● INSTRUCTIONS TO FOLLOW:
The answer should be each line from the entries below that has the word "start" in it.

Data entries

*** Begin section ***

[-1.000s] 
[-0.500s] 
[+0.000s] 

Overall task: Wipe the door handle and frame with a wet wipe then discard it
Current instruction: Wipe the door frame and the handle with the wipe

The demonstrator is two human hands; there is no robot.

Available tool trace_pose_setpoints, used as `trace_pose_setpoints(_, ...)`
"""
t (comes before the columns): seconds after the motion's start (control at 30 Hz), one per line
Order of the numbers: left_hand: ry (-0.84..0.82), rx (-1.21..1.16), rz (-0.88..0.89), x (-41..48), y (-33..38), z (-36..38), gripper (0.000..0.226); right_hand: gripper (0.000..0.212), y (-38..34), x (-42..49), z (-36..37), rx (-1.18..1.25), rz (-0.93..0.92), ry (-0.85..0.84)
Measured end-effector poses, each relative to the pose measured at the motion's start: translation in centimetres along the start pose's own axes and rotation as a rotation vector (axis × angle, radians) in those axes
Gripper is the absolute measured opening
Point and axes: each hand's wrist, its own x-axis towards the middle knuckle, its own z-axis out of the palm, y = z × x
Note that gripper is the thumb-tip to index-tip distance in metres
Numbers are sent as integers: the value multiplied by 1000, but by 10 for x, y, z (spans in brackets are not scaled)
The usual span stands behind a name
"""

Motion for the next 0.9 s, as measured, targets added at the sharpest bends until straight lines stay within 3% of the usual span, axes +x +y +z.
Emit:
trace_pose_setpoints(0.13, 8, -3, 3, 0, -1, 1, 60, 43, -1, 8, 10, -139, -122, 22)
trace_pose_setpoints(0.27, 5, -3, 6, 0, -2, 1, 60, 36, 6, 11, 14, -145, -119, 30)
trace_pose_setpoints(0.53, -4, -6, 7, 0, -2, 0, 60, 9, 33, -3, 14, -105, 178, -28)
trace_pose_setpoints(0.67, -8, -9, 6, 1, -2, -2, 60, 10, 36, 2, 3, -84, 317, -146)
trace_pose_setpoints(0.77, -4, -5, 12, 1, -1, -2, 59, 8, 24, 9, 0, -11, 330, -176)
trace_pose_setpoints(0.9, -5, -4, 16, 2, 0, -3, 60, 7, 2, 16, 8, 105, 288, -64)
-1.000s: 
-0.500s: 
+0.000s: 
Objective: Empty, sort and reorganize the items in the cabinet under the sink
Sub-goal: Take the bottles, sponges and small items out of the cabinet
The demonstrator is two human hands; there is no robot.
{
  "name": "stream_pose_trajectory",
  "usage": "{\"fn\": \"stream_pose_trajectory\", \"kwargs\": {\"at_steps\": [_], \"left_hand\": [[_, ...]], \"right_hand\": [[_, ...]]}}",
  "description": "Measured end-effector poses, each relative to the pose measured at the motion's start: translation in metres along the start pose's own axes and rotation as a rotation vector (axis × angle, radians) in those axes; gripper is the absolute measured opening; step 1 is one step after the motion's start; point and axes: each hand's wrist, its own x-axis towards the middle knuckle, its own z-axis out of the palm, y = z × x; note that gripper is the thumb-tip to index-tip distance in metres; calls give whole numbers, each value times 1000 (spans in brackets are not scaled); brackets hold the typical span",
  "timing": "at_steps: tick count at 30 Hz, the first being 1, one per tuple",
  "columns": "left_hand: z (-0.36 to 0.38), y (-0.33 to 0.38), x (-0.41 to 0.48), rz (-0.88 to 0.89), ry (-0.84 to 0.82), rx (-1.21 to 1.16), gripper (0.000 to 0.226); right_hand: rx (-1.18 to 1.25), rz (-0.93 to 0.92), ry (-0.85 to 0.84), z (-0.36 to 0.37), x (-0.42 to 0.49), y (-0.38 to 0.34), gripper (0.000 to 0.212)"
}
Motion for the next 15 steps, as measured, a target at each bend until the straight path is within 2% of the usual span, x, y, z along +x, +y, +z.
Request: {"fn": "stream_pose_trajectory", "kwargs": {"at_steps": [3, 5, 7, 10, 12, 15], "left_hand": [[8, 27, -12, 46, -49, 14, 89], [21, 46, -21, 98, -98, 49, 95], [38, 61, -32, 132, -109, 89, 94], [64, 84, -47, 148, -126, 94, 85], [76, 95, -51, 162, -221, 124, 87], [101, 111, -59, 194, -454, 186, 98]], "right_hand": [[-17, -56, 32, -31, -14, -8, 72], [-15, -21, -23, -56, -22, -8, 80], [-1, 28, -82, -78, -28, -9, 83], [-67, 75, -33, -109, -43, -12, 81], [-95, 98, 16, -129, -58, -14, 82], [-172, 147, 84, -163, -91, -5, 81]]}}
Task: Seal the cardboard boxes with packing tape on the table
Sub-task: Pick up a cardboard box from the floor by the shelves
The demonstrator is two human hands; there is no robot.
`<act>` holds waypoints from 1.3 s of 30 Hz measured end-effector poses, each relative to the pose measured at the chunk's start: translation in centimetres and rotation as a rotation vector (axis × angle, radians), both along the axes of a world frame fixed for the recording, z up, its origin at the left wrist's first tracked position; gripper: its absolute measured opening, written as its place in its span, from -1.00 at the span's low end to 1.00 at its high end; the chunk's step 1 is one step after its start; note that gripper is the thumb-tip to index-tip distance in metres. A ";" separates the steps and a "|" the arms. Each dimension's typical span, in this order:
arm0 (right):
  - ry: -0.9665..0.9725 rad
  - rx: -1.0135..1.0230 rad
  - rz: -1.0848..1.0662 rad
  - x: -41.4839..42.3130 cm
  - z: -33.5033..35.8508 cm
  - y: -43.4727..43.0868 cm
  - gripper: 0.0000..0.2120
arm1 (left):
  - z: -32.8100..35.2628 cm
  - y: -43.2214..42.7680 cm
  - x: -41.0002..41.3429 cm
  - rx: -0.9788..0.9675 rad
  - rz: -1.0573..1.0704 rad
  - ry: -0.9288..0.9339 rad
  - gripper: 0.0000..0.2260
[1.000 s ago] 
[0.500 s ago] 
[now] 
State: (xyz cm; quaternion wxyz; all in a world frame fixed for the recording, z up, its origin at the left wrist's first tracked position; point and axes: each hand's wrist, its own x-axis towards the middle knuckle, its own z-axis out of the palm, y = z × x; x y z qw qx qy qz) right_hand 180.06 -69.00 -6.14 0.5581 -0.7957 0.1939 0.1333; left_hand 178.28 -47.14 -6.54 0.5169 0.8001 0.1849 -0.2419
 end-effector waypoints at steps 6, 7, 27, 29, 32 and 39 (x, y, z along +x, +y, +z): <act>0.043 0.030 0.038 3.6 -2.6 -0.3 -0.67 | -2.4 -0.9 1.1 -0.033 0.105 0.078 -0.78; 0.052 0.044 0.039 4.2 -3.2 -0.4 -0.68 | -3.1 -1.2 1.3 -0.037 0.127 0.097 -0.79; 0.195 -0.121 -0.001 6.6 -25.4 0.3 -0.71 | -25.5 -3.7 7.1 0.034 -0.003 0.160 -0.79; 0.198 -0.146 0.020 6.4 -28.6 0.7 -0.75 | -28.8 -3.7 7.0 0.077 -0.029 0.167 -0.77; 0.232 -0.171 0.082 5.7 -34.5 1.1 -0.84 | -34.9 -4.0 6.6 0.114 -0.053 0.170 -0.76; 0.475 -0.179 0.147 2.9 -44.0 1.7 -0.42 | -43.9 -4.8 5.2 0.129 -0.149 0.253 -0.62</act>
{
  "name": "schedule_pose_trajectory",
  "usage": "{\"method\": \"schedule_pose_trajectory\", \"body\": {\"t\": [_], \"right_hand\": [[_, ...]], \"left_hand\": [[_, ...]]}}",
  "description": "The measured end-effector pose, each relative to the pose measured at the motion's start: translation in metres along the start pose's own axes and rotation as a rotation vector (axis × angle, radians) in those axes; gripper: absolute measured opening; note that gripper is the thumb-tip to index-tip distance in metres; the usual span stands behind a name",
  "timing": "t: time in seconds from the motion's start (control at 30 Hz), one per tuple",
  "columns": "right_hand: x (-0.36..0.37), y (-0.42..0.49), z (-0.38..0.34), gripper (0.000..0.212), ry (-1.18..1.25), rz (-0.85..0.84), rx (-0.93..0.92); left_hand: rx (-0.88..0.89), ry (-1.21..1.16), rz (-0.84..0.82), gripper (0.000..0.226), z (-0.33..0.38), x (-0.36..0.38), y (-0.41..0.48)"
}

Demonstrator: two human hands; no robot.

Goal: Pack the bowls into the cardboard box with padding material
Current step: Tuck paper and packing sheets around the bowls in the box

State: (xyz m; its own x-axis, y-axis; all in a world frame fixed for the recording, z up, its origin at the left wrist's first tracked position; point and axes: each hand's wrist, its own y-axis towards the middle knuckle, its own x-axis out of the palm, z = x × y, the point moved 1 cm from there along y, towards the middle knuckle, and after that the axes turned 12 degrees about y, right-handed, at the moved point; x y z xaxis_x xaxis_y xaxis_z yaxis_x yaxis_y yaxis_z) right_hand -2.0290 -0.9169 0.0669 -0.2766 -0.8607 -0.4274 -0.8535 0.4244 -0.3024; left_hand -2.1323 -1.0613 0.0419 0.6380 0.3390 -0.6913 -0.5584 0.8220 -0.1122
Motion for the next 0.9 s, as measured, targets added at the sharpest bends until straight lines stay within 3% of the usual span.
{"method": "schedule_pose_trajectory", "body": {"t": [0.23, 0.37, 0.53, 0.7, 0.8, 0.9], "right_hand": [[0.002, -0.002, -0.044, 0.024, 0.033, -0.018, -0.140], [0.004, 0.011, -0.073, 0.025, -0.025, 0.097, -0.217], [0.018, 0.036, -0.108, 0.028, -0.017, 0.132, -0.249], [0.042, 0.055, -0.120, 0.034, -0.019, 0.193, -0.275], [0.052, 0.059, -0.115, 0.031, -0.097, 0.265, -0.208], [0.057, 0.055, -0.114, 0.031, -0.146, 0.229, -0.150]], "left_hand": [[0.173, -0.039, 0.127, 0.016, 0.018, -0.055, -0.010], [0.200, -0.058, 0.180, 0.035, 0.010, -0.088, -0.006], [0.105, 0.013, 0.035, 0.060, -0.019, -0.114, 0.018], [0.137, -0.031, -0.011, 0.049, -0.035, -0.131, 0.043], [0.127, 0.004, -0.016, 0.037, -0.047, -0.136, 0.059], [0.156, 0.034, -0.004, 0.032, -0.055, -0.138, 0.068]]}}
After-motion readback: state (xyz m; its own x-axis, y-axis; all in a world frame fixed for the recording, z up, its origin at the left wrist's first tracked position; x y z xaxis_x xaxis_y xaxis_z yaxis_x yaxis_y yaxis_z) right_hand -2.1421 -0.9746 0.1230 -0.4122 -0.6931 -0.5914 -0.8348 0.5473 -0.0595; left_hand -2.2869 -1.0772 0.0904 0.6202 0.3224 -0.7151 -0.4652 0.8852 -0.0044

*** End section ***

● EXERCISE SOLUTION:
t (comes before the columns): seconds after the motion's start (control at 30 Hz), one per line
Measured end-effector poses, each relative to the pose measured at the motion's start: translation in centimetres along the start pose's own axes and rotation as a rotation vector (axis × angle, radians) in those axes
  "description": "Measured end-effector poses, each relative to the pose measured at the motion's start: translation in metres along the start pose's own axes and rotation as a rotation vector (axis × angle, radians) in those axes; gripper is the absolute measured opening; step 1 is one step after the motion's start; point and axes: each hand's wrist, its own x-axis towards the middle knuckle, its own z-axis out of the palm, y = z × x; note that gripper is the thumb-tip to index-tip distance in metres; calls give whole numbers, each value times 1000 (spans in brackets are not scaled); brackets hold the typical span",
`<act>` holds waypoints from 1.3 s of 30 Hz measured end-effector poses, each relative to the pose measured at the chunk's start: translation in centimetres and rotation as a rotation vector (axis × angle, radians), both along the axes of a world frame fixed for the recording, z up, its origin at the left wrist's first tracked position; gripper: its absolute measured opening, written as its place in its span, from -1.00 at the span's low end to 1.00 at its high end; the chunk's step 1 is one step after its start; note that gripper is the thumb-tip to index-tip distance in metres. A ";" separates the steps and a "|" the arms. Each dimension's typical span, in this order:
  "description": "The measured end-effector pose, each relative to the pose measured at the motion's start: translation in metres along the start pose's own axes and rotation as a rotation vector (axis × angle, radians) in those axes; gripper: absolute measured opening; note that gripper is the thumb-tip to index-tip distance in metres; the usual span stands behind a name",
  "timing": "t: time in seconds from the motion's start (control at 30 Hz), one per tuple",

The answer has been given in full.